• ACTIVITY: Retype, exactly and completely, the listing that comes next, skipping its images.

□ □ □ □ □

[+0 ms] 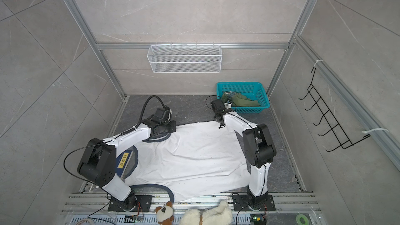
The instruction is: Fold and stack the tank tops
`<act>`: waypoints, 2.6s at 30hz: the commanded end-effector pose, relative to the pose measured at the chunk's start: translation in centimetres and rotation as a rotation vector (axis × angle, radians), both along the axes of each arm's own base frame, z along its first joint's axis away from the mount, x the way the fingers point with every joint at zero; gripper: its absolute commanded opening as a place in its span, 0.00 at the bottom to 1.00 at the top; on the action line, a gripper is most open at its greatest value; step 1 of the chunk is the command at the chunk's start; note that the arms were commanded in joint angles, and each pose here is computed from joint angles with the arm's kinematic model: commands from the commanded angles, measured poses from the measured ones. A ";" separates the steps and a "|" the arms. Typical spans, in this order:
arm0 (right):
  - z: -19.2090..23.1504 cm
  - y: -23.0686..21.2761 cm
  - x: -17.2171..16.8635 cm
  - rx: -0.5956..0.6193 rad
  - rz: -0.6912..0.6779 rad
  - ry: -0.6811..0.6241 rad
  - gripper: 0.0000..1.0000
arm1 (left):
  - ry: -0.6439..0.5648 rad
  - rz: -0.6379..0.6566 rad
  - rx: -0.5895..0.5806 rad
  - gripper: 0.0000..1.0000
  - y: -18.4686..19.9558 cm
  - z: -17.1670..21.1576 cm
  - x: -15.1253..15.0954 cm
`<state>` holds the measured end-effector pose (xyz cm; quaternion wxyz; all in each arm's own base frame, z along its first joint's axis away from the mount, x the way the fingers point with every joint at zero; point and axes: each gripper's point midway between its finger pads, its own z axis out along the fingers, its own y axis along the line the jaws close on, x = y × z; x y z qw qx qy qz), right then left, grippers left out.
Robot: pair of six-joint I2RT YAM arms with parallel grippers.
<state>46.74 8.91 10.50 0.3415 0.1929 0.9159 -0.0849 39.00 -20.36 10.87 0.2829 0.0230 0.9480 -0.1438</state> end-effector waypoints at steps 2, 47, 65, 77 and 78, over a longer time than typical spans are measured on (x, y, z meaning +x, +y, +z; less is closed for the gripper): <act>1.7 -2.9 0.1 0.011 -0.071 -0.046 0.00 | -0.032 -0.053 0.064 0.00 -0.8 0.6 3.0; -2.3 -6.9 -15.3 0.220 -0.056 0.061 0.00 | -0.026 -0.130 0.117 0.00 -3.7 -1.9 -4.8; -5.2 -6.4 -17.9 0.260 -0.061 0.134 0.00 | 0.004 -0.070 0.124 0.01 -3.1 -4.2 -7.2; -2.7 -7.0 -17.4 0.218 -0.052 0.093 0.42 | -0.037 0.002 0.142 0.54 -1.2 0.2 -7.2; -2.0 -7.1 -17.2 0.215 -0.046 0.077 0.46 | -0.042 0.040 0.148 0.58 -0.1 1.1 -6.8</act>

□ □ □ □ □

• REPLY:
[+0 ms] 
The instruction is: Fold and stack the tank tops
`<act>`: waypoints, 2.6s at 30hz: the commanded end-effector pose, relative to the pose measured at the chunk's start: translation in centimetres and rotation as a rotation vector (axis × angle, radians), both along the axes of each arm's own base frame, z along its first joint's axis away from the mount, x the way the fingers point with every joint at zero; gripper: its absolute commanded opening as a place in its span, 0.00 at the bottom to 1.00 at the top; on the action line, a gripper is most open at its greatest value; step 1 of the chunk is the command at the chunk's start; note that the arms were commanded in joint angles, and each pose here is computed from joint angles with the arm's kinematic model: commands from the commanded angles, measured poses from the measured ones. A ";" separates the steps and a "|" the arms. Typical spans, in this order:
arm0 (right):
  - z: -19.2090..23.1504 cm
  - y: -23.0686..21.2761 cm
  - x: -17.2171..16.8635 cm
  - rx: -0.5956..0.6193 rad
  - rz: -0.6912..0.6779 rad
  - ry: -0.6811..0.6241 rad
  - gripper: 0.0000..1.0000
arm1 (left):
  - ry: -0.6439..0.5648 rad
  - rz: -0.6379..0.6566 rad
  - rx: -0.5895..0.5806 rad
  - gripper: 0.0000..1.0000
  - y: -18.4686..19.9558 cm
  - z: -17.1670..21.1576 cm
  - x: -15.1253..15.0954 cm
`<state>` holds the measured end-effector pose (xyz cm; quaternion wxyz; all in each arm's own base frame, z along its first joint's axis away from the mount, x the way the fingers point with every joint at zero; point and axes: each gripper's point midway between its finger pads, its own z axis out along the fingers, its own y axis along the line the jaws close on, x = y × z; x y z qw qx qy qz), right then left, grippers left out.
Robot: pair of six-joint I2RT YAM arms with parallel grippers.
<state>46.74 8.91 10.50 0.3415 0.1929 0.9159 -0.0849 39.00 -20.36 10.87 0.2829 0.0230 0.9480 -0.1438</state> end-effector waypoints at steps 2, 47, 65, 77 and 78, over a longer time than typical spans are measured on (x, y, z meaning +x, +y, +z; less is closed for the gripper): <act>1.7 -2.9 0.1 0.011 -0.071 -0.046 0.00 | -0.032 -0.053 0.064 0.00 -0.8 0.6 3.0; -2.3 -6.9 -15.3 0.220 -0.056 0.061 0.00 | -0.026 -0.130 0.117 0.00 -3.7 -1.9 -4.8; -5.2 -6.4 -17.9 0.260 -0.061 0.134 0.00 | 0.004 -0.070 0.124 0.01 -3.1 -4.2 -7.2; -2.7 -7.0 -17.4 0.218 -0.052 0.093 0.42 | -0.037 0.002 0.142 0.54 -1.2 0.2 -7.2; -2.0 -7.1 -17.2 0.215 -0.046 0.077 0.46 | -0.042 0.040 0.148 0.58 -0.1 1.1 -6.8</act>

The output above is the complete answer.